Should Microsoft even bother with Internet Explorer 9?

May 11, 2009

Should Microsoft even bother with Internet Explorer 9?Internet Explorer 8 was released in March 2009 after being worked on for around two years. Although there are some nice new features, and many improvements over IE7, Microsoft’s Web browser is old, outdated and slower than a snail hitching a ride on the back of a dead tortoise. Is there any point in developing Internet Explorer 9, really?

Internet Explorer was, at one point, pretty much the only option available to people wanting to surf the Web. At least the only mainstream, easy-to-use option for ordinary people. This fact, coupled with the latest version of IE being bundled with Windows-based PCs, meant the browser managed to command a 95 percent market share during 2002 and 2003.

That was just six years ago but a lot has changed since then. The biggest change was the emergence of Firefox as a serious alternative to Internet Explorer. Here is an open-source browser which looks great, has masses of features, and above all goes like the proverbial sh** off a shovel. And it’s enabled millions of people to leave Internet Explorer behind for pastures new.

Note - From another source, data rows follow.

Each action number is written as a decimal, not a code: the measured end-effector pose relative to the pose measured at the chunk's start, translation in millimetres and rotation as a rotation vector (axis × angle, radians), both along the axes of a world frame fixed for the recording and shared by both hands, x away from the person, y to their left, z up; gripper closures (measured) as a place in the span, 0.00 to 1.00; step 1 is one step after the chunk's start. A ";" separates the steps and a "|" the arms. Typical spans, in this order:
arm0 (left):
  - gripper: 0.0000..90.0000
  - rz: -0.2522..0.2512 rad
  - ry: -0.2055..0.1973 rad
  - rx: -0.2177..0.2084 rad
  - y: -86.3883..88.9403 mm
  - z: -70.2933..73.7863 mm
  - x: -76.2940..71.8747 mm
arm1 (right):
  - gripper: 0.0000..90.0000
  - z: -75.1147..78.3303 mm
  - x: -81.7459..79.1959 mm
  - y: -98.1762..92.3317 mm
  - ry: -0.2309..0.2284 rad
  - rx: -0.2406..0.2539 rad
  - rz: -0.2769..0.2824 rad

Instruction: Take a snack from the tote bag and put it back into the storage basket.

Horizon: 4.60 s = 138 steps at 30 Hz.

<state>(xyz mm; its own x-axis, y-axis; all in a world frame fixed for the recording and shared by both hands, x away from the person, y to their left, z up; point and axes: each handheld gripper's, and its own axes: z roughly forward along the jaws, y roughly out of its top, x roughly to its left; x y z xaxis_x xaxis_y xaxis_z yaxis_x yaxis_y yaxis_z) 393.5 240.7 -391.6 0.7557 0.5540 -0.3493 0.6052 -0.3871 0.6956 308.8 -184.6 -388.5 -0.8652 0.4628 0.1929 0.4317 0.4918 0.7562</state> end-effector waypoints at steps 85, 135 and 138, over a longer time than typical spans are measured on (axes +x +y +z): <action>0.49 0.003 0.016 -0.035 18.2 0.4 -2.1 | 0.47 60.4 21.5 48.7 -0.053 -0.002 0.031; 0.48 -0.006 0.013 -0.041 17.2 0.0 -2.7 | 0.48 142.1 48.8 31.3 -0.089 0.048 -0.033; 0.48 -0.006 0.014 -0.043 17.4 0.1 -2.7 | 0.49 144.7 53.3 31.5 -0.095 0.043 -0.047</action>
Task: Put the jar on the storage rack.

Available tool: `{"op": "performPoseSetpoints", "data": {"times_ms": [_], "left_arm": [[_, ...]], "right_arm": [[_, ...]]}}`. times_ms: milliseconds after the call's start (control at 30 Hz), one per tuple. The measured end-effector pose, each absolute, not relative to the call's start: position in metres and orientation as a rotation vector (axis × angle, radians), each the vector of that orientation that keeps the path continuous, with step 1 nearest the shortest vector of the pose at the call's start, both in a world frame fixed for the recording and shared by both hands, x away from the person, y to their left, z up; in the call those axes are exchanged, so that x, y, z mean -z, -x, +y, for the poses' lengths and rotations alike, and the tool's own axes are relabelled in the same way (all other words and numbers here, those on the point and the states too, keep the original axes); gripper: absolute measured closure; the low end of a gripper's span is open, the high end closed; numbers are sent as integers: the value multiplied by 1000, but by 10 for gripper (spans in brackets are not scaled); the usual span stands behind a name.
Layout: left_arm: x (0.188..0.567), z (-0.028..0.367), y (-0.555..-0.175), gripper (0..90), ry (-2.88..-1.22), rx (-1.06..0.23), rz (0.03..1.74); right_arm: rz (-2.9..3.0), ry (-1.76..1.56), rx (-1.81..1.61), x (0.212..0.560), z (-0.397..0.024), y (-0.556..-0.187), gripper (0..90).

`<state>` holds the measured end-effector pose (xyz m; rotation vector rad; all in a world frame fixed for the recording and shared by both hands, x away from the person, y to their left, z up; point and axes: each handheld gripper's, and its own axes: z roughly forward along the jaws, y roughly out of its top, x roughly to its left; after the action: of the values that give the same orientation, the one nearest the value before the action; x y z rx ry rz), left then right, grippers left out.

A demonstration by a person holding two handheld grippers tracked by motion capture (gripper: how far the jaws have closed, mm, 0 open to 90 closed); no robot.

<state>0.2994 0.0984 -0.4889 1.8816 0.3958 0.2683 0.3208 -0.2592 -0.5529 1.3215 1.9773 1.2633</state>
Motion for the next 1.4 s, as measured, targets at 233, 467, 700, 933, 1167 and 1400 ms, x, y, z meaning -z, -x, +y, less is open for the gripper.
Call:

Currently, Microsoft is struggling to maintain a market share above 60 percent, a massive shift from that 95 percent of just a few years ago. But despite everything suggesting that the market is turning against Internet Explorer, Microsoft is already forging ahead with plans for the development and release of IE9.

Microsoft is actively asking for feedback from IE users in order to help improvements be made to the next iteration of its Web browser, the as-yet-unannounced IE9. The company is looking for improvements and new features which consumers are looking for in the new browser. But really, is it worth it?

I know Microsoft still maintains a two-thirds share of the market but that is dropping month by month. I suspect it’ll be nearer 50 percent by the time Internet Explorer 9 is ready to come onto the market. And it’ll only still be that high because a fair proportion of everyday Internet users aren’t aware there are other options out there.

Google seems to be ramping up its efforts to let people know about its Chrome browser and I can see that becoming the choice for many in the coming years. Internet Explorer just isn’t what it once was and I doubt Microsoft will ever be able to claw it back to being so. IE9 – what’s the point?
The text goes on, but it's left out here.